2. Partial Indemnity; Successful Defense.

(a) If Indemnitee is entitled under any provisions of this Agreement to indemnification by the Corporation for some or a portion of the expenses, judgments, fines, taxes, penalties and amounts paid in settlement but not for the total amount thereof, the Corporation shall indemnify Indemnitee for the portion thereof to which Indemnitee is entitled.

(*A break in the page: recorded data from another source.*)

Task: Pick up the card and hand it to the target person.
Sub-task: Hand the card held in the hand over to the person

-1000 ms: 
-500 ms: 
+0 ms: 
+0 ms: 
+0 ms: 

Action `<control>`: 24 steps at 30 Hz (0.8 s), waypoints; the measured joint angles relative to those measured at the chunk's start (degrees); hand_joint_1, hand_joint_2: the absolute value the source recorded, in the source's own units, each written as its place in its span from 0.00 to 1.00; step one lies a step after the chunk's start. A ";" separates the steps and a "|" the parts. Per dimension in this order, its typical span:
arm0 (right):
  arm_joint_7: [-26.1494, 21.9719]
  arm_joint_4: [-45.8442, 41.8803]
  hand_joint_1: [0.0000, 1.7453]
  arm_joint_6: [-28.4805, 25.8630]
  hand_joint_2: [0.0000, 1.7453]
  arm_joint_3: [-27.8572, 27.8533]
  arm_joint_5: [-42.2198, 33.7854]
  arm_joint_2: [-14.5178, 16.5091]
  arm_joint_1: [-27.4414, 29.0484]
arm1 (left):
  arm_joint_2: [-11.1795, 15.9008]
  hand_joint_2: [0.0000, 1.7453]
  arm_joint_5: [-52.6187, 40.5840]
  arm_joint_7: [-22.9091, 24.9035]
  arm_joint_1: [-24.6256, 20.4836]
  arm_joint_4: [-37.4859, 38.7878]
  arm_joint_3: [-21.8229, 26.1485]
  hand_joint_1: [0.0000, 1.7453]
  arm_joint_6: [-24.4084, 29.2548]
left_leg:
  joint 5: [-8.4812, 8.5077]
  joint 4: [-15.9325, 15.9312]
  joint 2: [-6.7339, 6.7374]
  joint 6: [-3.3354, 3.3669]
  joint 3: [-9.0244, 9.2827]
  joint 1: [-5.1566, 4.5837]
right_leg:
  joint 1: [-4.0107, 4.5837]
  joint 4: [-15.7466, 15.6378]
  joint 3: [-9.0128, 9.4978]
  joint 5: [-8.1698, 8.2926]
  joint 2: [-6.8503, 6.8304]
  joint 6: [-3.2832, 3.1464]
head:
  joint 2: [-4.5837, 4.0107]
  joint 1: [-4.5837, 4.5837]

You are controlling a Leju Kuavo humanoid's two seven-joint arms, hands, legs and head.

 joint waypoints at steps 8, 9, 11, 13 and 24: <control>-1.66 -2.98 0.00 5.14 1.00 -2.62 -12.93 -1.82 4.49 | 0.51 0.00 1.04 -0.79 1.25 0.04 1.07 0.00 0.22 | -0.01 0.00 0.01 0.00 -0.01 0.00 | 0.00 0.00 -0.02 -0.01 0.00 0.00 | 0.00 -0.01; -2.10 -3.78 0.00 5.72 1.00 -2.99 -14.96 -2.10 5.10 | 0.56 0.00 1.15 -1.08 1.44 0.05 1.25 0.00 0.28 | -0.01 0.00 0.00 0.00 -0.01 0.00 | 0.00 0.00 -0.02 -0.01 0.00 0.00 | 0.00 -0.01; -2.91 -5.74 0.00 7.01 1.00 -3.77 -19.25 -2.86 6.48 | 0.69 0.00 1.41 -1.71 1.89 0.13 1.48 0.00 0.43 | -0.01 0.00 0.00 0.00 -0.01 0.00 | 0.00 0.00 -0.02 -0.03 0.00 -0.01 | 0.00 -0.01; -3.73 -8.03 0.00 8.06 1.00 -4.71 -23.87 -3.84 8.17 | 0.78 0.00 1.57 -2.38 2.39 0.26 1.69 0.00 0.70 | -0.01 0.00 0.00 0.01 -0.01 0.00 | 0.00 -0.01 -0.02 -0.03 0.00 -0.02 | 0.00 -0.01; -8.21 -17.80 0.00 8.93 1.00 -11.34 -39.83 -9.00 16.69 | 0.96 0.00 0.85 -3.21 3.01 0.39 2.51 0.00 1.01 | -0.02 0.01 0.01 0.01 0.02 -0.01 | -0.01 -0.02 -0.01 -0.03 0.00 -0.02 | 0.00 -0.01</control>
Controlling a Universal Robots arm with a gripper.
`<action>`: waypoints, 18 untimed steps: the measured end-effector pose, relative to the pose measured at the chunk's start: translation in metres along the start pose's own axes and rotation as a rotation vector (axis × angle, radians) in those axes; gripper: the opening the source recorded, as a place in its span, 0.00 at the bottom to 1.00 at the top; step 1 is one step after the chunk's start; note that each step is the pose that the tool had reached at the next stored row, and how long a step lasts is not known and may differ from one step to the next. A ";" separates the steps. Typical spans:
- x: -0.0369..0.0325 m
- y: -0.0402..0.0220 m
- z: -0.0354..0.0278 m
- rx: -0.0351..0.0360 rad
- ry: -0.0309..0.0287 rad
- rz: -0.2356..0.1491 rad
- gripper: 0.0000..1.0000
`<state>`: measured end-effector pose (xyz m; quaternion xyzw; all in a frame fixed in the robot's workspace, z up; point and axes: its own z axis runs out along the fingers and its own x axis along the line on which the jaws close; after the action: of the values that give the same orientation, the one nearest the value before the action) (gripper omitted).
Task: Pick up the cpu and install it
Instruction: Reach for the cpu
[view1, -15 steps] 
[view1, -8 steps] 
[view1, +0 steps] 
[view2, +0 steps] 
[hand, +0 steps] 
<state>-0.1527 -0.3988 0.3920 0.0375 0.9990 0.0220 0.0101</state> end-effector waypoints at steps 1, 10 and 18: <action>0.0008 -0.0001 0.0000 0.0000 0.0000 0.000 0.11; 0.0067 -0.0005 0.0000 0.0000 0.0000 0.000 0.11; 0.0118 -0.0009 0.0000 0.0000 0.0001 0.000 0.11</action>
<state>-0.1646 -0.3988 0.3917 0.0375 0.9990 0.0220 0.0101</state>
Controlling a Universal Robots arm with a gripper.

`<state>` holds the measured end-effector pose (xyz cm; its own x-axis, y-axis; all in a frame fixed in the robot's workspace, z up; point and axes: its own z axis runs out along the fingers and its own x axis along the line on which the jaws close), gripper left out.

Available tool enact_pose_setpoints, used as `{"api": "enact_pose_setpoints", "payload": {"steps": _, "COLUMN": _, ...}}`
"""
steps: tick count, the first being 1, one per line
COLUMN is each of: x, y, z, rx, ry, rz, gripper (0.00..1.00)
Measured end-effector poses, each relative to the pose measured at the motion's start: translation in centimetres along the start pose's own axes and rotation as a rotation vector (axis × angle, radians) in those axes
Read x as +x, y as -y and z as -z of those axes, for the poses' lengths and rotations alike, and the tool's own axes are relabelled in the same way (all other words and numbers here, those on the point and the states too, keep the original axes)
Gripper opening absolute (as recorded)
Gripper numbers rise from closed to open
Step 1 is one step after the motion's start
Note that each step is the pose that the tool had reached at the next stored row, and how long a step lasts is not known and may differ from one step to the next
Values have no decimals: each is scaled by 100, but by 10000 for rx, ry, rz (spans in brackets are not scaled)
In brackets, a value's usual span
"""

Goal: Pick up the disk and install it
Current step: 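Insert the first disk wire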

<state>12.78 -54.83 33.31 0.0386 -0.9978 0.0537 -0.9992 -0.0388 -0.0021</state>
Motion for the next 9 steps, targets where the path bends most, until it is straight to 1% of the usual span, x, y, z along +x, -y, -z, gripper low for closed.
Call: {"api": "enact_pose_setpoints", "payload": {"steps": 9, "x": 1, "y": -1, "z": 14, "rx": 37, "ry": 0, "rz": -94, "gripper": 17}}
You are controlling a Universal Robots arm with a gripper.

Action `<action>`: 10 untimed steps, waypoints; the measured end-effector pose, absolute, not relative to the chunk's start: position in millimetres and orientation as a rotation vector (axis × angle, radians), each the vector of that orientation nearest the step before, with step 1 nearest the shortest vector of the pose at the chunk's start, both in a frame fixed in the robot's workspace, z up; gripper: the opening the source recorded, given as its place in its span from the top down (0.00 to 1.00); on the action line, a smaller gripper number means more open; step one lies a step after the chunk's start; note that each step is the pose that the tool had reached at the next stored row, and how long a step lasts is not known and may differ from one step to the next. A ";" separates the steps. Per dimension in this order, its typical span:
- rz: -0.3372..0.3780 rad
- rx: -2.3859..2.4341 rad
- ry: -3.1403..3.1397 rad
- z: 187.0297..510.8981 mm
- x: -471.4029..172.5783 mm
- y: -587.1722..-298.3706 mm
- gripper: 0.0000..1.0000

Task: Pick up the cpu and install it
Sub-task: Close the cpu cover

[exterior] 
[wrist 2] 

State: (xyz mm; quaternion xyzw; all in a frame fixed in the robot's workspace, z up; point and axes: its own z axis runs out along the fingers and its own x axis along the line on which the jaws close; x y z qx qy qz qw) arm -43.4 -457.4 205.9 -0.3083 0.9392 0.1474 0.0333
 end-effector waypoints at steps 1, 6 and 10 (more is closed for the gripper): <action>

(b) To the extent that Indemnitee has been successful on the merits or otherwise in defense or settlement of any action, suit, investigation or proceeding or in defense of any issue or matter therein, including, without limitation, dismissal without prejudice, Indemnitee shall be indemnified against any and all expenses (including but not limited to attorneys’ fees), judgments, fines, taxes, penalties and amounts paid in settlement with respect to such action, suit or proceeding. Moreover, to the extent that Indemnitee has been successful on the merits or otherwise in defense of any or all claims relating in whole or in part to an indemnifiable event or in defense of any issue or matter therein, including, without limitation, dismissal without prejudice, Indemnitee shall be indemnified against all costs, charges and expenses, including, without limitation, attorneys’ fees and other fees and expenses, incurred in connection therewith without further action or determination.

(c) For purposes of this Agreement, the termination of any action, suit, investigation or proceeding, by judgment, order, settlement (whether with or without court approval), shall not create a presumption that Indemnitee did not meet any particular standard of conduct or have any particular belief or that a court has determined that indemnification is not permitted by applicable law or this Agreement.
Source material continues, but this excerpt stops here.